Suevia Universa IX Tabulæs Delineata
Augsburg: M. Seutter, 1725. Nine linen-backed dissected panels, differing slightly in size, but averaging 20 x 21 inches, which if joined would form a map of approximately 60 x 63 inches, with mapseller's label of 'Goujon, Paris' on back of each panel, modern black cloth box, black morocco lettering piece.
This is one of the finest maps of modern-day Baden-Wurttemberg ever produced, an especially decorative and monumental composition, engraved by the master Matthäus Seutter, in excellent condition
This rare map is one of the finest representations of southwestern Germany made in the eighteenth-century. This map was devised by Jacques Michal, and is the result of his collaboration with Matthäus Seutter (1678-1757) of Augsburg, who by this time had established himself as one of the most important figures in German cartography, and had the distinction of being the royal engraver to Charles VI, the Holy Roman Emperor. The artistic virtuosity and elegant colouring of this finely engraved composition makes this one of the finest works to appear from his workshop.

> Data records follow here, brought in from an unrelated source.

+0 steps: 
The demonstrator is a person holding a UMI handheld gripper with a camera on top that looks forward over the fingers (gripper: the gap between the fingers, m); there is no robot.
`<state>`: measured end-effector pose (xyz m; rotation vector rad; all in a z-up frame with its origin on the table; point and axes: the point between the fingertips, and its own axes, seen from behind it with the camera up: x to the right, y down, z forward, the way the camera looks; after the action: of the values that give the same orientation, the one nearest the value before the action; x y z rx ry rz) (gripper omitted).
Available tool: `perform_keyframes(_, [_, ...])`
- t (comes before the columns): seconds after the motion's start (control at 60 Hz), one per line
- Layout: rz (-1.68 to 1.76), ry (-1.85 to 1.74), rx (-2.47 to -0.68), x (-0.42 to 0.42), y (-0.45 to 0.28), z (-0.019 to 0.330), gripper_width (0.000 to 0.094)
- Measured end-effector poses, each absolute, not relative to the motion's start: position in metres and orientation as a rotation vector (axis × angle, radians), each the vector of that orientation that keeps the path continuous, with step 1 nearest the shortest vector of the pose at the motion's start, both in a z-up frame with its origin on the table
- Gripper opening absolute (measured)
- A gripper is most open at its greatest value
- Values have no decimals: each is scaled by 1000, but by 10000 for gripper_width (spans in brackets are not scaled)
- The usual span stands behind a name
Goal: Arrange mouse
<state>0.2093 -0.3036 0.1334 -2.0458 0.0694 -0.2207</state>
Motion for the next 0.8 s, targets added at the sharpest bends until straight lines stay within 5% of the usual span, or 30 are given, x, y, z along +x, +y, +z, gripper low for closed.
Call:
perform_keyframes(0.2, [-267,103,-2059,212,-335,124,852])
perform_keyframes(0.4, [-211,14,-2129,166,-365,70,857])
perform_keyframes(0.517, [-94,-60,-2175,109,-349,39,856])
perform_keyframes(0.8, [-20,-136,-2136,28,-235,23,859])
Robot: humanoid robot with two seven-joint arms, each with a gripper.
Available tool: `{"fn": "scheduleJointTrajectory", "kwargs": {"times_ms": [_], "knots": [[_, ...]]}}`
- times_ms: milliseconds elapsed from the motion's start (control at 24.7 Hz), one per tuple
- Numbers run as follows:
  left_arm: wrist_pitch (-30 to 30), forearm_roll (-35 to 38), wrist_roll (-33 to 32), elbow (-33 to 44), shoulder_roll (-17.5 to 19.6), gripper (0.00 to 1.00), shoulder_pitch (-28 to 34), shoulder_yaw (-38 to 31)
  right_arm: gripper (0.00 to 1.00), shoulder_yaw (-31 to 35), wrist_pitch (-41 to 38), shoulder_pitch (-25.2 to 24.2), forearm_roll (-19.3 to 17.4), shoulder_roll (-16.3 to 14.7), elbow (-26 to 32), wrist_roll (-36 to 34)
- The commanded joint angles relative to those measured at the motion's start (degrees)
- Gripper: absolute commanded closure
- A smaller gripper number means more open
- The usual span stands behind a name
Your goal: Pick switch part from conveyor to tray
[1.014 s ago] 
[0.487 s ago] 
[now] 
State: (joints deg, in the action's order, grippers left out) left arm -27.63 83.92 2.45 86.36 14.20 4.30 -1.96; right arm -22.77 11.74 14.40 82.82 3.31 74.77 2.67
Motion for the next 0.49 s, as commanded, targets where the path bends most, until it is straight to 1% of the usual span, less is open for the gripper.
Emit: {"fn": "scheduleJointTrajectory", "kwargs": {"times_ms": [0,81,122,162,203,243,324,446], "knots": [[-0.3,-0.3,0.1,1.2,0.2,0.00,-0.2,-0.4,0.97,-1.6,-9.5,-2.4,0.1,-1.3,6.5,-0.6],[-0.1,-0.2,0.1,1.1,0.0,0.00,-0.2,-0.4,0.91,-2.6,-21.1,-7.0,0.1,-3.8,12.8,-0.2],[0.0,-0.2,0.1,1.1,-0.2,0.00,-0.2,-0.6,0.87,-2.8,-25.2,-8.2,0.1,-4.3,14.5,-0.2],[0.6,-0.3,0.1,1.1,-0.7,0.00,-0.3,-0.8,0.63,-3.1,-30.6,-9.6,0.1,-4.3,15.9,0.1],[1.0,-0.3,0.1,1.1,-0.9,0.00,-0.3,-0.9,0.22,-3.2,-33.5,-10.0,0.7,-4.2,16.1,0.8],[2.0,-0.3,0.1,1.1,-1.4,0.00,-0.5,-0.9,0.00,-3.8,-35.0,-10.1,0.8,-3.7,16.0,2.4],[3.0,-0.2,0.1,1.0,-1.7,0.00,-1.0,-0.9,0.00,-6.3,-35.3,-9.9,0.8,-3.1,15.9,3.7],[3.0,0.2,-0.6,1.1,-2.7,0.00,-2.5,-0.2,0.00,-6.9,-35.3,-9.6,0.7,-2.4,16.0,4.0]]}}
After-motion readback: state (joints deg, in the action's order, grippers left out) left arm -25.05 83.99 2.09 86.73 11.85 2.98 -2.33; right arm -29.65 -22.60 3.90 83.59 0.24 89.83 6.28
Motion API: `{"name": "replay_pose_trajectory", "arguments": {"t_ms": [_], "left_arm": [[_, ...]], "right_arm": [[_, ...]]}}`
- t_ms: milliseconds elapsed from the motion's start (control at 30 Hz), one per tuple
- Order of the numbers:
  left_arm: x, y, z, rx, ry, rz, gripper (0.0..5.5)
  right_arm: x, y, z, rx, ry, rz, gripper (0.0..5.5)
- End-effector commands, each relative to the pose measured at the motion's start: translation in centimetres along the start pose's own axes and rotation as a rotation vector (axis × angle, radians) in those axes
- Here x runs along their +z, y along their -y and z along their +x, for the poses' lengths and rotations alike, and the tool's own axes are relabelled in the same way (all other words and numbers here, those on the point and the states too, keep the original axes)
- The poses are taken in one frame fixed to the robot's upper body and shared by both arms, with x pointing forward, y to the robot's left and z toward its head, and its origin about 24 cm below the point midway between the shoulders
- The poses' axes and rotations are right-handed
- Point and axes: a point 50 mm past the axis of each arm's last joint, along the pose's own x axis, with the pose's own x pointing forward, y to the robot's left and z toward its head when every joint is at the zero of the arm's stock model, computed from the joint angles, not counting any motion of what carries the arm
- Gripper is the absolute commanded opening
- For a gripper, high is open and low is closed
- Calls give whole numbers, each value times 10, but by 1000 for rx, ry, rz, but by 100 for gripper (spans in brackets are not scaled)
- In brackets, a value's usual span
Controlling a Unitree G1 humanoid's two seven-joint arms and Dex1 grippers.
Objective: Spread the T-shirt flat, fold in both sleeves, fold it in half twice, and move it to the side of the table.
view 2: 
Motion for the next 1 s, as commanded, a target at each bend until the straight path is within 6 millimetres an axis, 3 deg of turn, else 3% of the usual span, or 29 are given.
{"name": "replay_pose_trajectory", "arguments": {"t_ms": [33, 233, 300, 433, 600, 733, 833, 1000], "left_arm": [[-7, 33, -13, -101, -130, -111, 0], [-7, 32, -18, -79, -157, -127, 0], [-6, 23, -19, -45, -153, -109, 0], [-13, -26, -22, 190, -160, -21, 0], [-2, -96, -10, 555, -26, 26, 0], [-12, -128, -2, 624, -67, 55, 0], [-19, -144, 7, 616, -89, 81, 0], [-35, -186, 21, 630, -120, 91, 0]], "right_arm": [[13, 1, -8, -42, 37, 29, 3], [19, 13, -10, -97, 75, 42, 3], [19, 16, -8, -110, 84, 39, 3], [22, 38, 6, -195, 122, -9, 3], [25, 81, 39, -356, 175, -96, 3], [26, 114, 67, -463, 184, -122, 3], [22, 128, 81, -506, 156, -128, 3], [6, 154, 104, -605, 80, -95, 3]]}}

The great scale of the map succeeds in capturing a large area in extensive detail, embracing the territory from the Rhine in the west to the Austrian Alps in the east, and Switzerland in the south up to the borders of Franconia in the north. Numerous important towns and cities are shown; including Stuttgart, Zürich, Basle, Strasbourg, Heidelberg, Speyer, Augsburg, Ulm, along with the principality of Liechtenstein. Physical aspects of the countryside are enlivened by the richness of detail, including the depiction of forests, mountains, rivers, and lakes. Each of the numerous principalities, bishoprics and cantons are distinguished by different colours. The political and ecclesiastical role of each region, town and country church is conveyed by use of ornate symbols, all explained by a detailed legend in the upper-right corner of the map. The upper-left corner features a fine late-Baroque title cartouche, featuring imperial and religious regalia and cornucopia, alluding to the region's bountiful agricultural production. In the opposing corner are five finely engraved allegorical personifications of the rivers Rhine, Iler, Lech, Neckar and the Danube that symbolically nourish the countryside.